Marcão entusiasmou-se e quis saber como poderia repetir aquela façanha novamente.

O estranho, pedindo-lhe licença por alguns minutos, foi até o seu carro e de volta apresentou-lhe uma mochila. Segundo dizia tinha mais ou menos cinqüenta quilos de substância que o levaria novamente ao encontro das musas e virgens. Mas para que isso ocorresse ele deveria observar umas regrinhas. Uma delas era de não abrir a sacola, antes dos avisos que receberia. Outra era de que não deveria juntar os dois pólos dos fios que saiam de cada lado da mochila, que deveria carregar de agora em diante nas suas costas.

Trato feito e aceito, Marcão, para a zombaria dos colegas de copo, passou a perambular nas ruas do seu bairro com aquela mochila preta e sinistra.

Sons da música celestial que vinham dos carros que por ele passavam, lembrava-no daqueles momentos deliciosos em que vivera na companhia das ninfetas virgens. Seus passos eram guiados pelos odores que sentia e que o remetiam aos braços e beijos daquelas que poderiam ser suas esposas.

Capítulo III

Dentro do seu carro importado, a vovó Bim Latem observava o andamento do seu homem pelas ruas do bairro. Escondida pelo véu negro da película grudada nos vidros do automóvel, calculava o momento exato em que o moço pediria um copo d'água na casa do opressor e destruidor das vocações musicais alheias.

Pelo rádio ela controlava e dirigia os demais membros da seita que passavam pelo míssil humano. Teleguiando-o com os sinais, da mesma forma que nos séculos passados, os generais guiavam suas tropas pelos sons e bandeirolas, a generala sentiu que o momento crucial estava chegando.

Marcão achou que deveria pedir água naquela casa da qual vinha um cheirinho bom de incenso. Parou e bateu palmas. A mulher apareceu na janela e ele solicitou a bebida.

Quando a velhinha se aproximou, um comichão inexplicável levou-o a pegar naqueles dois fios, que pendurados ao lado da mochila, não tinham permissão para serem tocados.

Mas no exato momento em que suas mãos levavam à conexão daquelas pontas, sentiu uma dor terrível no abdome. Uma diarréia poderosa e avassaladora fez com que ele saísse correndo para o meio da rua.
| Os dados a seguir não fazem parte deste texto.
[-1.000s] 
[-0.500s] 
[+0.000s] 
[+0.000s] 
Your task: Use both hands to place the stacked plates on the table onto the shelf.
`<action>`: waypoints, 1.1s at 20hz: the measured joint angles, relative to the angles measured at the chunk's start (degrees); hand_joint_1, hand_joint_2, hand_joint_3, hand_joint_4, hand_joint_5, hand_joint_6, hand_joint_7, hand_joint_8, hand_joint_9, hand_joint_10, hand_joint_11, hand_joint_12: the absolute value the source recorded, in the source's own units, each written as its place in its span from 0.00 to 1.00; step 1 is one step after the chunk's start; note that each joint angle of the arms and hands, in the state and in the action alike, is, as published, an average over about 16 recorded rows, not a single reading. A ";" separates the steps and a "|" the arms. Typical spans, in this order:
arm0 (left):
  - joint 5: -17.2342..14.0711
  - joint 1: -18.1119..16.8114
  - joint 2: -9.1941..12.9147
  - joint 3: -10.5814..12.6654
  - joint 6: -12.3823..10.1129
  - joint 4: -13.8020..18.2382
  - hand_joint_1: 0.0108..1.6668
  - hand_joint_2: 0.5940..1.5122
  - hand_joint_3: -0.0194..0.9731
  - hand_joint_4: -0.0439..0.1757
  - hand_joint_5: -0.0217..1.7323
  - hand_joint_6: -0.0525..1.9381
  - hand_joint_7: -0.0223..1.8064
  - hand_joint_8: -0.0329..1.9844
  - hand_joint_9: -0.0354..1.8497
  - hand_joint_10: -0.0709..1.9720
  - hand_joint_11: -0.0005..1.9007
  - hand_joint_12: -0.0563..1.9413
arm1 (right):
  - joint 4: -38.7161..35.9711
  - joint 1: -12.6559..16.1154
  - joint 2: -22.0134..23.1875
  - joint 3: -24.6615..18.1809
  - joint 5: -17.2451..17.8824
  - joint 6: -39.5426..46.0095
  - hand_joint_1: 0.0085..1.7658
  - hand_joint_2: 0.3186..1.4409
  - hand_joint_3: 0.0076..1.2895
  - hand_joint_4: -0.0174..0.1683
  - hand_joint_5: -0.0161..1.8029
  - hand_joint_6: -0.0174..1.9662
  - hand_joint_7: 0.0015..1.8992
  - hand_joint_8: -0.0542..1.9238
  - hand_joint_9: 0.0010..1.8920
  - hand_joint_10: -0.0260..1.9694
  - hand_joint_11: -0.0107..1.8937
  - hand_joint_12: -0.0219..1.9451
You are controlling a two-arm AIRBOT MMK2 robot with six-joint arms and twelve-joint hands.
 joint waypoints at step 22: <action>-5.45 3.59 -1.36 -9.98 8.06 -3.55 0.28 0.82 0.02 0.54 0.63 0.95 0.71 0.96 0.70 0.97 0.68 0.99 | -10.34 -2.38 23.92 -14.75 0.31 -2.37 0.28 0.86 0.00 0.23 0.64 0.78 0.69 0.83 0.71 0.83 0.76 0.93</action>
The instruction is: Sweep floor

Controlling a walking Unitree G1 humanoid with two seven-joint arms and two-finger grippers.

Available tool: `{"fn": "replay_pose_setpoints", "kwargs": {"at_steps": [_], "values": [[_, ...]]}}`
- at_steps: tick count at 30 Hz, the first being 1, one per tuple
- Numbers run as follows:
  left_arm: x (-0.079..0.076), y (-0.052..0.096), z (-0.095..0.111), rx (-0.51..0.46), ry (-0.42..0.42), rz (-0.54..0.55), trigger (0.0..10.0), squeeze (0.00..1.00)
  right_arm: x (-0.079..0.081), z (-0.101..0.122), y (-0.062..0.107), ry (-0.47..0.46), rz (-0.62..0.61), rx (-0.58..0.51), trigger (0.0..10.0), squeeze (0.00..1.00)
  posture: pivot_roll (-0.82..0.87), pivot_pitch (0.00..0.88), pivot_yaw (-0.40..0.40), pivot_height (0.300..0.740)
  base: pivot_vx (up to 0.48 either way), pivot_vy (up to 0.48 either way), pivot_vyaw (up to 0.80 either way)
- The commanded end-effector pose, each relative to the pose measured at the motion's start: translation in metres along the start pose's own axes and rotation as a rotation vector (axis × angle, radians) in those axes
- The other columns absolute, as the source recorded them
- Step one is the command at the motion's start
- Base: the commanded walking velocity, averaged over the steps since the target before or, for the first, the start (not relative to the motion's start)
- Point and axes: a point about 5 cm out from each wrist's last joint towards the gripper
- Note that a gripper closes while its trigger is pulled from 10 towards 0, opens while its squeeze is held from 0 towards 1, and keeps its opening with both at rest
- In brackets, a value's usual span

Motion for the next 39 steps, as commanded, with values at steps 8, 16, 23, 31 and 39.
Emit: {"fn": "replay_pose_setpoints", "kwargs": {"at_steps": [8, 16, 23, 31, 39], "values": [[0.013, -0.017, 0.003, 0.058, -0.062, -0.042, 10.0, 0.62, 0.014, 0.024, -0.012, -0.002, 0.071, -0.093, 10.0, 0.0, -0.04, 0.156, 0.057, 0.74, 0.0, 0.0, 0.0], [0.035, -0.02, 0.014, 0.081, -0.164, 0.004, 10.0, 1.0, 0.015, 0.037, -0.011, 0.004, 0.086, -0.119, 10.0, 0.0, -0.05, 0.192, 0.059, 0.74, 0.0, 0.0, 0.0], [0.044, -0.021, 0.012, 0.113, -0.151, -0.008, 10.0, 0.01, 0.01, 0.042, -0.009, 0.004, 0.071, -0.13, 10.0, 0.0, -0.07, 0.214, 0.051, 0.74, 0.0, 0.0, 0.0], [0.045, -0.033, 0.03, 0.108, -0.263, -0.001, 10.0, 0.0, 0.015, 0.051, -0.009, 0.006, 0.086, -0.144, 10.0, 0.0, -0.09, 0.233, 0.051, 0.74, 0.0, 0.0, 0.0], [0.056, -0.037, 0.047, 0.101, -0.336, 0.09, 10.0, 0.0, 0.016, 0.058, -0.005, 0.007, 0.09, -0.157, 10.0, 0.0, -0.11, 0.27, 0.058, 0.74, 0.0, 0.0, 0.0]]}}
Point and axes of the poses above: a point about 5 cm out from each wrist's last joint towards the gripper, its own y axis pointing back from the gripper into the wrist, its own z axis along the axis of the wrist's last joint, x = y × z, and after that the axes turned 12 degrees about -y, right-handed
Notando que passaria o maior vexame se borrasse as calças, livrou-se do incômodo que trazia nas costas e correu com as coxas constritas.

A velha vovó maneando a cabeça, ante ao fracasso do seu homem bomba, chamou pelo rádio o treinador responsável.

Os transeuntes que passavam ao lado daquele carro importado puderam ouvir assustados a iracúndia da senhora velha que gritava e rugia contra alguém que ninguém poderia jamais saber quem era.